89 Jahre Rutschbahn: Warum dieser Oktoberfest-Klassiker alle begeistert
Cynthia Matthäi89 Jahre Rutschbahn: Warum dieser Oktoberfest-Klassiker alle begeistert
Seit 89 Jahren ist die Rutschbahn ein geliebter Klassiker auf dem Münchner Oktoberfest. Betrieben von Konrads Familie bereits in sechster Generation, zählt die Attraktion zu den festen Bestandteilen des Volksfests. Die Mischung aus Tempo und Gelächter lockt Besucher Jahr für Jahr zurück.
Der Name "Rutschbahn" geht auf das Wort odabaggan zurück, mit dem indigene Völker Nordamerikas einst flache Holzschlitten bezeichneten. Heute besteht die Bahn aus einem 32 Meter langen Gummiband-Start und einer 40 Meter langen Holzrutsche. Die Fahrgäste erreichen auf dem Förderband Geschwindigkeiten von etwa 11 km/h, bevor es hinabgeht.
Doch wo Spaß ist, gibt es auch Risiken: Schürfwunden oder Prellungen sind möglich, besonders wenn Fahrer das Gleichgewicht verlieren. Betrunkene dürfen nicht mitfahren – doch hin und wieder versuchen es offensichtlich Angetrunkene trotzdem.

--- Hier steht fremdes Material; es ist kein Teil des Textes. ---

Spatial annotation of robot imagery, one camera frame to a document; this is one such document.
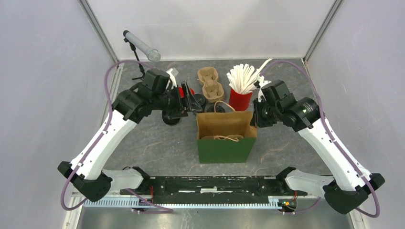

Konrad legt Wert darauf, den traditionellen Charme der Attraktion zu bewahren und betreibt sie ausschließlich während des Oktoberfests.
Gerade die Schlichtheit der Rutschbahn – ohne Hightech-Effekte, einfach nur Gummiband und Holzschiene – macht ihren Reiz aus. Wenn die Besucher lachend die Rutsche hinabsausen, ist das ein unvergessliches Erlebnis und ein Highlight des Fests.
Die Rutschbahn bleibt ein einzigartiger Teil des Oktoberfests, der Geschichte mit unbeschwertem Vergnügen verbindet. Konrads Familie führt sie weiterhin als kleines Familienunternehmen und sichert so ihren Platz auf dem Fest. Trotz kleinerer Risiken beweist die anhaltende Beliebtheit: Die Rutschbahn ist und bleibt ein Publikumsliebling.